- WORK TO BE COMPLETED
Tally the lines in the data that follows that include the word "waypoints", and report nothing but the total.

- DATASET SECTION
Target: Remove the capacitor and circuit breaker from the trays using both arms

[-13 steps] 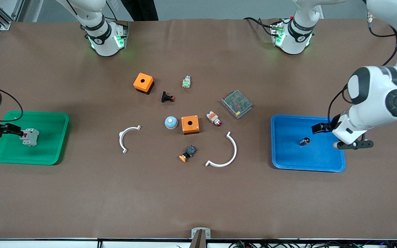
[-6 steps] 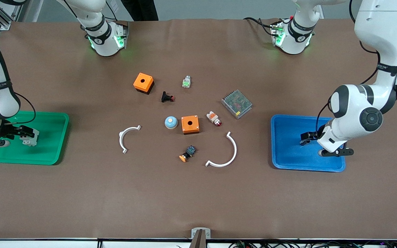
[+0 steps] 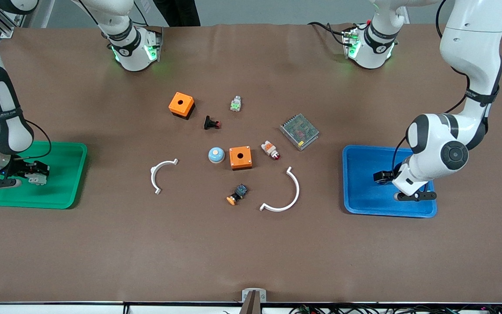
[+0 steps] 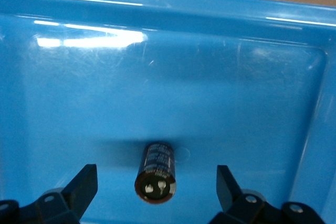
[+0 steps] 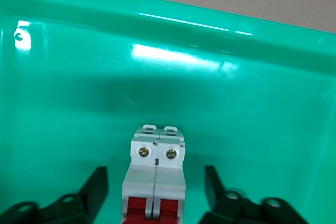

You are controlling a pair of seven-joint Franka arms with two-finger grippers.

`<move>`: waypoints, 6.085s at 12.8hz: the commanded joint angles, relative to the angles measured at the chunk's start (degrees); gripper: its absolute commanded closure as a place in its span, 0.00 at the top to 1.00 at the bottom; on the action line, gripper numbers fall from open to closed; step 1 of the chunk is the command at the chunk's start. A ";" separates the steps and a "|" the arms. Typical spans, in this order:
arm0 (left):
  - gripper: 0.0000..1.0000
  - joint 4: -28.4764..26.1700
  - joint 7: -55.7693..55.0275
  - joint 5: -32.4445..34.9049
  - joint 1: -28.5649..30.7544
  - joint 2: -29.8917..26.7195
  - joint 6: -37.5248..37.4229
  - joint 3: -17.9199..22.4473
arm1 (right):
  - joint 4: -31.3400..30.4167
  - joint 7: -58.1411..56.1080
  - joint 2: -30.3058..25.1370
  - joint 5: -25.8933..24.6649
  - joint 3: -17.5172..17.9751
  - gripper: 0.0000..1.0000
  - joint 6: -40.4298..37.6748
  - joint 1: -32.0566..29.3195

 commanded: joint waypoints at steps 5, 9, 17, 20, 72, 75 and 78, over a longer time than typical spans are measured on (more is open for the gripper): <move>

- SOLUTION TO THE PROBLEM
2